Pepita

Pub

 

Samarcanda

´97

´99

408

             

 

Para penetrar en el Pepita había que bajar unos escalones, pero eran pocos. Esto acercaba ligeramente el local al grupo de los infernales. Pero era más bien un purgatorio de andar por casa. Aparte de su decoración retro[1], los carteles comerciales de época y una estética de postguerra, al estilo topolino… hacía hincapié en lo más atractivo de una época que sin duda fue horrorosa para la población de entonces.

Pero todo eso resultaba indiferente porque al Pepita yo iba a divertirme. A disfrutar de la noche, la música y el buen rollo de la compañía. Para eso, entre otras cosas, estaba el plantel de camareros. En nuestro caso era Paloma Pepita, una camarera amiga de Felipe Anfetas cuyo trato resultaba tan delicioso como las consumiciones a las que nos invitaba.

Poco a poco fuimos haciendo excursiones cada vez más frecuentes a verla, para disfrutar de su compañía, el buen ambiente del Pepita, la música… En una de ésas coincidió que me hablaron de un bourbon que yo no conocía y había sido la debilidad de Janis Joplin: el Southern Comfort.

Por aquellos años, sobre el ’97, yo era abstemio. Pero el nombre del bourbon resonaba en el interior de mi cabeza con una musicalidad cercana al concierto más vital imaginable. Me traía recuerdos de Minerva GOMA allá por el ’89, entre otras cosas… además la insistencia desinteresada de Paloma Pepita[2] y los ánimos de Felipe Anfetas, hicieron que me decidiera a entrar en el mundillo del bourbon macerado con melocotón.

La experiencia sin duda fue histórica. Supuso mi vuelta al mundo del alcohol tras 3 ó 4 años de abstinencia. Ahora, con la distancia histórica, constato que en realidad el color del Pepita era más parecido al del Southern Comfort que a cualquier otra cosa en el mundo. Puede que la memoria me engañe, idealizando o deformando aquel pasado.

En todo caso, paulatinamente fueron identificándose los distintos elementos hasta quedar aglutinados en mi memoria. Pero no como confusión, sino como asociación. Era casi un poliedro con el que los recuerdos jugaban a irisar mis sentidos. Los cristales de colores del Pepita, las evocaciones de alguna chica de mi juventud, el alcohol ambarino penetrando en mi cuerpo alegremente, la música acunando aquel dulce suicidio… sin duda el Pepita era lugar propiciatorio. Un sitio amigable y cómodo, cuyos taburetes altos invitaban a elevar el ánimo.

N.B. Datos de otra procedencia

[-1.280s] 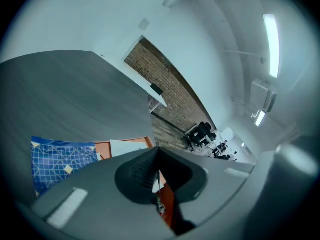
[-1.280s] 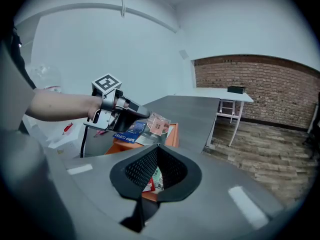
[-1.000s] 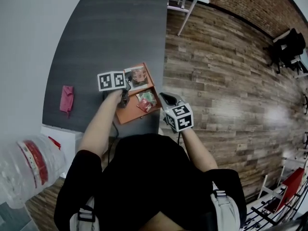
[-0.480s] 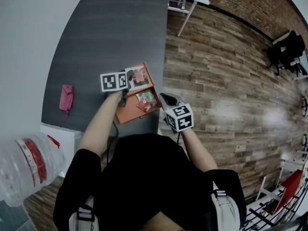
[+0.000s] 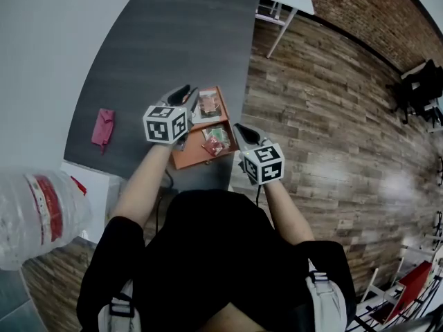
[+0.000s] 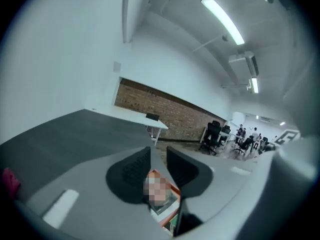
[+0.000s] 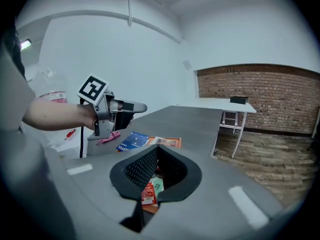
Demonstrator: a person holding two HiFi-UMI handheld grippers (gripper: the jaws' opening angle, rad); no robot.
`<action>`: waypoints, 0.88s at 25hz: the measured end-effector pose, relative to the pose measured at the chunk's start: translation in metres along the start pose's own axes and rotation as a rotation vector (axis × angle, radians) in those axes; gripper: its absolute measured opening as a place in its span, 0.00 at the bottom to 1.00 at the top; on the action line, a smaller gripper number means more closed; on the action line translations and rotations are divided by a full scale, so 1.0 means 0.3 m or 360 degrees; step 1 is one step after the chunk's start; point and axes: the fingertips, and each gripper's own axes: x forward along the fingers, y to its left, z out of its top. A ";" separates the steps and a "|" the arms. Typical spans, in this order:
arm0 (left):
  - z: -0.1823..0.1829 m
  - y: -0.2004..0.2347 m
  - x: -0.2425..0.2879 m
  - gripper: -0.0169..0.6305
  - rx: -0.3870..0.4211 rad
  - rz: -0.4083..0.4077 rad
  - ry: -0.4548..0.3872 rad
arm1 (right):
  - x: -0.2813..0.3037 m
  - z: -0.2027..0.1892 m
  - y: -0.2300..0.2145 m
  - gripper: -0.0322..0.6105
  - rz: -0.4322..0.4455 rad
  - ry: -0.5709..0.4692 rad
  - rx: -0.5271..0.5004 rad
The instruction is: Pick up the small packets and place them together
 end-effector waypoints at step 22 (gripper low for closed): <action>-0.366 -0.055 -0.618 0.03 -0.0250 0.0609 -0.0333 | -0.082 -0.254 0.256 0.05 0.0550 0.0131 -0.0197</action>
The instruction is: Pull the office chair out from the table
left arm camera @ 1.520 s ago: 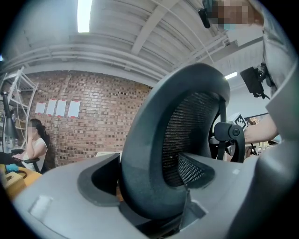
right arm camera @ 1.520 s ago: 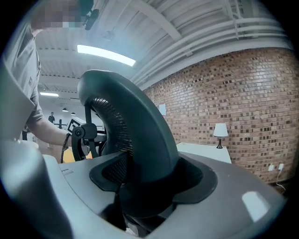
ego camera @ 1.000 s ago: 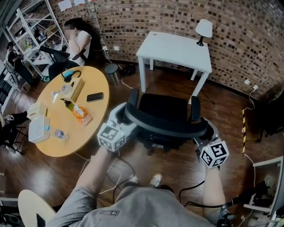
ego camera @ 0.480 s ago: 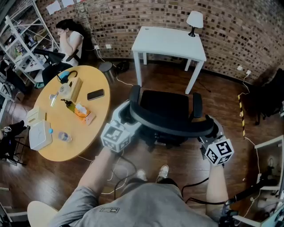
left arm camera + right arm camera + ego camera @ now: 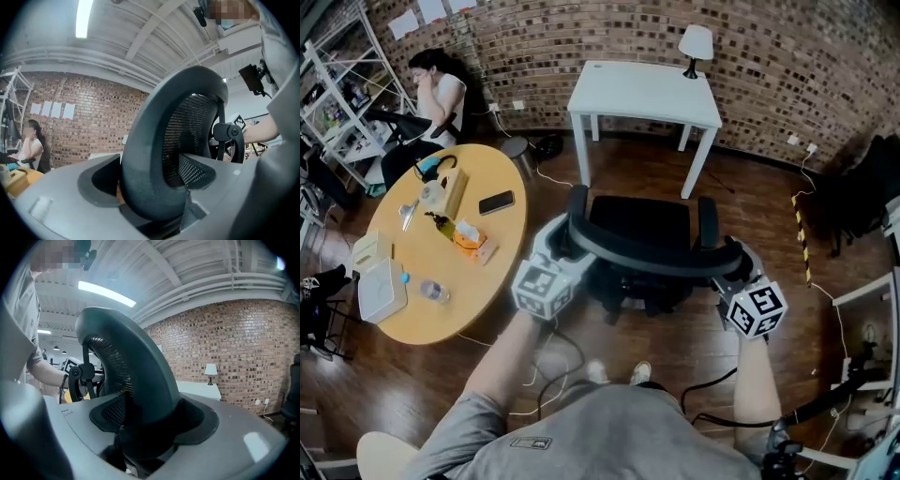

Durante las largas veladas que consumí mi ocio apoyado en su barra, daba la impresión de que el tiempo se alargaba o no existía. Pero era sólo una idealización a la que capciosamente tendía una mente como la mía, empecinada en que la realidad fuese algo más de lo que realmente era.

Quizá el Pepita perdió todo su encanto una noche en la que Paloma Pepita nos invitó a cenar a su casa, muy cercana a nuestro domicilio de Conde Drácula. También estaba su novio, a quien lo que más importaba en la vida era el fútbol.

Paloma Pepita, nuestra llave hacia el paraíso llamado Pepita, se encontraba con los sueños llenos de teatro, su verdadera pasión más allá de aquel oficio provisional de camarera. Sin embargo, el corazón la había arrastrado hacia el abismo ingrato de un cónyuge futbolero. A mí me daba igual, francamente, pero conocer aquella historia desanima sobremanera.

Con eso en la trastienda, ya podían multiplicarse las promesas de mundo idílico que nos hacía Paloma Pepita hablando de Folegandros, la paradisíaca isla griega… La noche dejó de ser propicia, por muchas cuentas de colores que tuviera el Pepita.




[1] Color jade, muy acogedor gracias a la madera. Con tonos ambarinos.

[2] Que a su vez me recordaba en físico y gestos a la Araceli BRUMA del ’88.